Exercise requirements: Search the material below for the string "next" and list each line that holds it.

Information shown:
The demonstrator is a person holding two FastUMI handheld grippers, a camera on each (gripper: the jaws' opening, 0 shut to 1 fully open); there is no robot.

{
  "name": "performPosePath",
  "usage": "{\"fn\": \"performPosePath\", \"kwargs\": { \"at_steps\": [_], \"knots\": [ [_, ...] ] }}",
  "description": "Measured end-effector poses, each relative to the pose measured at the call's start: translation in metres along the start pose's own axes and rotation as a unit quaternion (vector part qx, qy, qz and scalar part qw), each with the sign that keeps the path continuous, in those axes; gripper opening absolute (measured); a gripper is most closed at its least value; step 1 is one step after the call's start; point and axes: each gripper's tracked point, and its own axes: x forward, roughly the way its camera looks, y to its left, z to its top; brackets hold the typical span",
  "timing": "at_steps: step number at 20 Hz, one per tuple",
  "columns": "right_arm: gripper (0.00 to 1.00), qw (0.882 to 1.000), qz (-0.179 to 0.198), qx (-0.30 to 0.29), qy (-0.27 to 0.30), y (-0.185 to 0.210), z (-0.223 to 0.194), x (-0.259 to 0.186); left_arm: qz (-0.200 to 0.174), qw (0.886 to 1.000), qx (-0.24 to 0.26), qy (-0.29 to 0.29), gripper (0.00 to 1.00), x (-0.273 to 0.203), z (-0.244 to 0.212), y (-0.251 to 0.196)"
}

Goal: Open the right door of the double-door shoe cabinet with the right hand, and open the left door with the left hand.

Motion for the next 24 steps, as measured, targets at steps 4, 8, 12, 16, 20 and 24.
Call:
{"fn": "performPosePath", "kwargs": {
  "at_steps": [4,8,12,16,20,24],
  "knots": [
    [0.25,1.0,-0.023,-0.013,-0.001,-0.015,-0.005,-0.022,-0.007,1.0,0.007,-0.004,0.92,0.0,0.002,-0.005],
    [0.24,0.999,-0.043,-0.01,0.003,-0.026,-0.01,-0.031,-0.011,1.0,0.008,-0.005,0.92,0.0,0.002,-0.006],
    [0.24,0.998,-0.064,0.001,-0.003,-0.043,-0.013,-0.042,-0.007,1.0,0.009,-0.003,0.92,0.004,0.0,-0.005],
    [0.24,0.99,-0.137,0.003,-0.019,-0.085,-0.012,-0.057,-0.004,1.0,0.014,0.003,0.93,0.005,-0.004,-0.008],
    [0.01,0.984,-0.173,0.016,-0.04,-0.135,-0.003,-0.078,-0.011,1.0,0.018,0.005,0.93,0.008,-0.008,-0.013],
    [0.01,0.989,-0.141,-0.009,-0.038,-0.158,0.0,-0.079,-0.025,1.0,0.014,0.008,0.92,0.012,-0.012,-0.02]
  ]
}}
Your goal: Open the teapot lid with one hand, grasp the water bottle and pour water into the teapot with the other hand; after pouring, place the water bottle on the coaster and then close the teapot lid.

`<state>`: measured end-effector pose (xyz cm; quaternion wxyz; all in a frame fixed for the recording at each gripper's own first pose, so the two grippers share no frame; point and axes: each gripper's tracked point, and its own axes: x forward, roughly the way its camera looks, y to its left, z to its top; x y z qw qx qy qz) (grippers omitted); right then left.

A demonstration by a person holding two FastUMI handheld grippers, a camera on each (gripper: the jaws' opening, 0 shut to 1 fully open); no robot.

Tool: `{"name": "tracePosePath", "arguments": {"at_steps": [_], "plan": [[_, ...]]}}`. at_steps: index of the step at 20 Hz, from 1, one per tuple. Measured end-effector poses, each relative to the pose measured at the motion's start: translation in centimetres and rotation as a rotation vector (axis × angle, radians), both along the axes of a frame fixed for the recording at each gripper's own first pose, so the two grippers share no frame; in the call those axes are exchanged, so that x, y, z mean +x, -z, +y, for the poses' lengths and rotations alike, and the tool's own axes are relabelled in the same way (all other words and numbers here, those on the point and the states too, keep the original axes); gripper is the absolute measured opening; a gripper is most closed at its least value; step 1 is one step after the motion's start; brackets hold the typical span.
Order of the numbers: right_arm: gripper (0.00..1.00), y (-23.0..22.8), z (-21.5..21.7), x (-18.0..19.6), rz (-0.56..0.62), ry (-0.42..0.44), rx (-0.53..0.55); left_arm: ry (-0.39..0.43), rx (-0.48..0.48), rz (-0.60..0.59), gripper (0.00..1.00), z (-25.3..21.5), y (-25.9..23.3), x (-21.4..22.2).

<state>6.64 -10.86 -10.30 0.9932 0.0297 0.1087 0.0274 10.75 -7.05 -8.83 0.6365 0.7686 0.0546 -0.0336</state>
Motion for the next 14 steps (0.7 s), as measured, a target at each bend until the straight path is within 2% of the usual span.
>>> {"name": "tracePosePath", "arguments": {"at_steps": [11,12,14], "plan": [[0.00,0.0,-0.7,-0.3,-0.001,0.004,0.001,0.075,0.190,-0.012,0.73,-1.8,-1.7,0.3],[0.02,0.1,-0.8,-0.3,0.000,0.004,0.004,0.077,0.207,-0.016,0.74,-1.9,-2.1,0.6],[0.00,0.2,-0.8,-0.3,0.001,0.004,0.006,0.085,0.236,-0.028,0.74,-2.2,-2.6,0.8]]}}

Exercise output:
Motion for the next 24 steps, as measured, targets at steps 4, 8, 12, 16, 20 and 24.
Motion for the next 14 steps (0.7 s), as measured, a target at each bend until the straight path is within 2% of the usual span.

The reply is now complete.